#### [TASK INSTRUCTIONS]
Look through the listing underneath for "tray", and copy every line that has it.

#### [RAW DATA]

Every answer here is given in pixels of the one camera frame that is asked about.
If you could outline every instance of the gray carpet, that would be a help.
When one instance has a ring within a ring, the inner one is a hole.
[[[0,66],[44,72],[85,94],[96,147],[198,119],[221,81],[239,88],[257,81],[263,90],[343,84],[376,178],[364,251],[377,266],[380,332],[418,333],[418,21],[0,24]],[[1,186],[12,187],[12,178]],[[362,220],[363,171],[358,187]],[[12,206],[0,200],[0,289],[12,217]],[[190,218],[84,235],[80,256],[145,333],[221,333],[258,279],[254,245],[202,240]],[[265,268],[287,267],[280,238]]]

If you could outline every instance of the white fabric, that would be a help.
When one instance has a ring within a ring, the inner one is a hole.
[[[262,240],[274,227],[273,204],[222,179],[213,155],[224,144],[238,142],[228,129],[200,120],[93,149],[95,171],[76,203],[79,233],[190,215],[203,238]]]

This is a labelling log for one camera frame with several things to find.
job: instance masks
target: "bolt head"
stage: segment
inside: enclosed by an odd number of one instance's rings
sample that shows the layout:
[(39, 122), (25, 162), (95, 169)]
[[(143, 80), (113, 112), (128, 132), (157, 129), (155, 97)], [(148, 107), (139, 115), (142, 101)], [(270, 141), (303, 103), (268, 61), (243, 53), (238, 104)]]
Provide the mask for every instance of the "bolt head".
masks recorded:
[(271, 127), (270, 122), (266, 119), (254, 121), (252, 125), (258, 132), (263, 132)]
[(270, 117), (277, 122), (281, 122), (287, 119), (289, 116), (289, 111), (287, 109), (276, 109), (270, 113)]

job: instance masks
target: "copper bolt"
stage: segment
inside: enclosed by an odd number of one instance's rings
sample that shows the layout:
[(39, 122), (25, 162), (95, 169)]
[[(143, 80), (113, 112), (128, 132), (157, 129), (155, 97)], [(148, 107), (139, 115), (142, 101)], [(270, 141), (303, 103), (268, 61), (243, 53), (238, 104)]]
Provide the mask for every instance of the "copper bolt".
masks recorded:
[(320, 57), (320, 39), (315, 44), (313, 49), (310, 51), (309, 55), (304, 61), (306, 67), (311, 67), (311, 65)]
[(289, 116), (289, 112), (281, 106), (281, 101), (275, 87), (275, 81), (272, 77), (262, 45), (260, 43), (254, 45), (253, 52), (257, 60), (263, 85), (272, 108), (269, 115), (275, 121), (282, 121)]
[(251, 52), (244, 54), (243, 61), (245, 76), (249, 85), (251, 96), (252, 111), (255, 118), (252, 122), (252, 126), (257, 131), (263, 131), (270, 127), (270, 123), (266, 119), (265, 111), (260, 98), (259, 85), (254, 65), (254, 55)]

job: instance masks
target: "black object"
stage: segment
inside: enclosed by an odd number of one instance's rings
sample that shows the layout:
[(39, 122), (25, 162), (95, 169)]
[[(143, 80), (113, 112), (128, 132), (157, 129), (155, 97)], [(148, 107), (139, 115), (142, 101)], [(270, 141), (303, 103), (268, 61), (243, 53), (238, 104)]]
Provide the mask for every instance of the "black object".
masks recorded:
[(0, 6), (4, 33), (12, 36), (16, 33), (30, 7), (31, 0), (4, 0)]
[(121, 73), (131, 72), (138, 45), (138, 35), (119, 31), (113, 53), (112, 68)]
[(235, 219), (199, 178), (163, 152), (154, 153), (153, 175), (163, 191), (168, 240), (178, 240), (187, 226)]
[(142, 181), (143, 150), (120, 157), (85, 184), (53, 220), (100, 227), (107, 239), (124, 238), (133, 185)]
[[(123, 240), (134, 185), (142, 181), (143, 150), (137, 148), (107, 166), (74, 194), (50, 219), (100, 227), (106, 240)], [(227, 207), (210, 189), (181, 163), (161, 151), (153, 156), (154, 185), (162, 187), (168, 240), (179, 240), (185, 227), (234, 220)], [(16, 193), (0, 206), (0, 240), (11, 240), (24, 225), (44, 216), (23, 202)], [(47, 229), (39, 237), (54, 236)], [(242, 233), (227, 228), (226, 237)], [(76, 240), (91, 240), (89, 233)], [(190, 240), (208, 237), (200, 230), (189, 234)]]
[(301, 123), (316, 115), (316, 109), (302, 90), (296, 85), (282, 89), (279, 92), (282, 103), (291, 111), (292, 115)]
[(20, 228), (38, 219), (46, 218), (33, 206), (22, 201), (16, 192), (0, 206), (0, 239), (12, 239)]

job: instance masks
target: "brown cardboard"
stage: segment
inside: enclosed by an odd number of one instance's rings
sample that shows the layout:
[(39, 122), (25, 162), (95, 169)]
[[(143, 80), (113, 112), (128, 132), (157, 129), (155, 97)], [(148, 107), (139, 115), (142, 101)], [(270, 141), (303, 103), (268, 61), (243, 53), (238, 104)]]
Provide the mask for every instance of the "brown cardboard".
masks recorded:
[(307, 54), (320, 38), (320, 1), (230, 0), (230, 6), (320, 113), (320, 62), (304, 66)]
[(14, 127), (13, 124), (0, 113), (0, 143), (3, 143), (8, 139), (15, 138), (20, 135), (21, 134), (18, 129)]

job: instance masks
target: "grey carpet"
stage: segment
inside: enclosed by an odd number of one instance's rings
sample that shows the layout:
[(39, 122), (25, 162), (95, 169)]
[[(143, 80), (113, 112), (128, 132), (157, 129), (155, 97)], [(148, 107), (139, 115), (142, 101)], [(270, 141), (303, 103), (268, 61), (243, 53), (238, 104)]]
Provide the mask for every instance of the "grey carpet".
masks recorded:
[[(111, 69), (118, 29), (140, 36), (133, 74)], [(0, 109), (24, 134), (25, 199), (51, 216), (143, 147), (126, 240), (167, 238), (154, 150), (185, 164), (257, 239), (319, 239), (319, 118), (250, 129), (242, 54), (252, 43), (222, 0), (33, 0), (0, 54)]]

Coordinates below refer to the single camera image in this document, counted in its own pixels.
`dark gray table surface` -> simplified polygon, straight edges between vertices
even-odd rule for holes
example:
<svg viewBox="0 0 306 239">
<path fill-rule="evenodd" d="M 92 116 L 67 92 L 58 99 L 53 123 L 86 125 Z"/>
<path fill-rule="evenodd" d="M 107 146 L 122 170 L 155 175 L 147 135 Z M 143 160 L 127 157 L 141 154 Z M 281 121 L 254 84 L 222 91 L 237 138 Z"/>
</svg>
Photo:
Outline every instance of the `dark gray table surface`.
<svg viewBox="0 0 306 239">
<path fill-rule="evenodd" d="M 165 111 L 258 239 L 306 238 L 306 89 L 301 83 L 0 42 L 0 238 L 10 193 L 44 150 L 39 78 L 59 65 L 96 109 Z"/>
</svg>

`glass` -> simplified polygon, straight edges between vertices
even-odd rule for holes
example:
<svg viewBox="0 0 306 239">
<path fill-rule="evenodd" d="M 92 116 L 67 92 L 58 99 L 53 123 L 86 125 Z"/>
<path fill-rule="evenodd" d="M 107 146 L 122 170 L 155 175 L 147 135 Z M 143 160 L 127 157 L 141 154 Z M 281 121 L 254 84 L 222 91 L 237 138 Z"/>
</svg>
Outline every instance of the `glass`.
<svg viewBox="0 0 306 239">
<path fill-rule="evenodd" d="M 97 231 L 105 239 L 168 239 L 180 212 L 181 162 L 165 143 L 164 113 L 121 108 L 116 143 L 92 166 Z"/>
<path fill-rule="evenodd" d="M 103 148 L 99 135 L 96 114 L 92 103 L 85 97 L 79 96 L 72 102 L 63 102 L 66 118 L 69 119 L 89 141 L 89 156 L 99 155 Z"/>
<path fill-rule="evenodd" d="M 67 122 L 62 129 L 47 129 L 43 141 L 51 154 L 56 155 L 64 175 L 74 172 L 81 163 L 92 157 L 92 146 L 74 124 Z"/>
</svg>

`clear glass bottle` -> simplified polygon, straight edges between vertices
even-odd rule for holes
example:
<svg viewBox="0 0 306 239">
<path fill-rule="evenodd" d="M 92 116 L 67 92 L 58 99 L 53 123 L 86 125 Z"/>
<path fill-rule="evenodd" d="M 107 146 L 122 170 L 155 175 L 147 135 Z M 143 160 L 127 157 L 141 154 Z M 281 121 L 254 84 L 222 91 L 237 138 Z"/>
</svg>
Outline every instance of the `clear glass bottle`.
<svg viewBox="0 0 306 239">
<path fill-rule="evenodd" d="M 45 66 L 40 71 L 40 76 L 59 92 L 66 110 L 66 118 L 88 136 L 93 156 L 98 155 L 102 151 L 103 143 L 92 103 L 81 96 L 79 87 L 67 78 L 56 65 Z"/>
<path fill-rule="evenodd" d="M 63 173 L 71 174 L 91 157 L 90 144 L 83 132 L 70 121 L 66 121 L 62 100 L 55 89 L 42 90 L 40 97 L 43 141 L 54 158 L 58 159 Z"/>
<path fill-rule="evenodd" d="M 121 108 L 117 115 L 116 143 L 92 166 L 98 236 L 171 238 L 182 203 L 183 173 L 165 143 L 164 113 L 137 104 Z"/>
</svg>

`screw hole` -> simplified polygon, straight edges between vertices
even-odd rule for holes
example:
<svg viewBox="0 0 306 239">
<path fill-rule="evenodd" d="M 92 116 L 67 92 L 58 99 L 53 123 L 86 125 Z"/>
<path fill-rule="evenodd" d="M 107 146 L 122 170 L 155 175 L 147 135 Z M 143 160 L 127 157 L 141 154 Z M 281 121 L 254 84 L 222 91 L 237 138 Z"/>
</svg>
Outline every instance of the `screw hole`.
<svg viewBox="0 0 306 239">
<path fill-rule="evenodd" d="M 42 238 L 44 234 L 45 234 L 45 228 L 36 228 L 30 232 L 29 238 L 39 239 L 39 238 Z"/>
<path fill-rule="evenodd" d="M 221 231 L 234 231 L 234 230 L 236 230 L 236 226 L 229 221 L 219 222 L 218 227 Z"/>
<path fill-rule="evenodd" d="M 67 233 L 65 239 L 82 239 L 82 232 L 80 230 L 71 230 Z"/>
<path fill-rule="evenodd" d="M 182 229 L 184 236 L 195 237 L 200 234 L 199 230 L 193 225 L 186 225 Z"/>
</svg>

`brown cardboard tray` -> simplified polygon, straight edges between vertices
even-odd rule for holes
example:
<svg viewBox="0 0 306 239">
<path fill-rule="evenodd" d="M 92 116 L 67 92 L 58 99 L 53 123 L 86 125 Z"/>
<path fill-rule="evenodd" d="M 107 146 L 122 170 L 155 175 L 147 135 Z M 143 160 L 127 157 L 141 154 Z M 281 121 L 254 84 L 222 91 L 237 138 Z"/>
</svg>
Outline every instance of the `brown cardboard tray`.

#### [RESPONSE]
`brown cardboard tray` -> simplified polygon, straight edges between vertices
Outline every instance of the `brown cardboard tray`.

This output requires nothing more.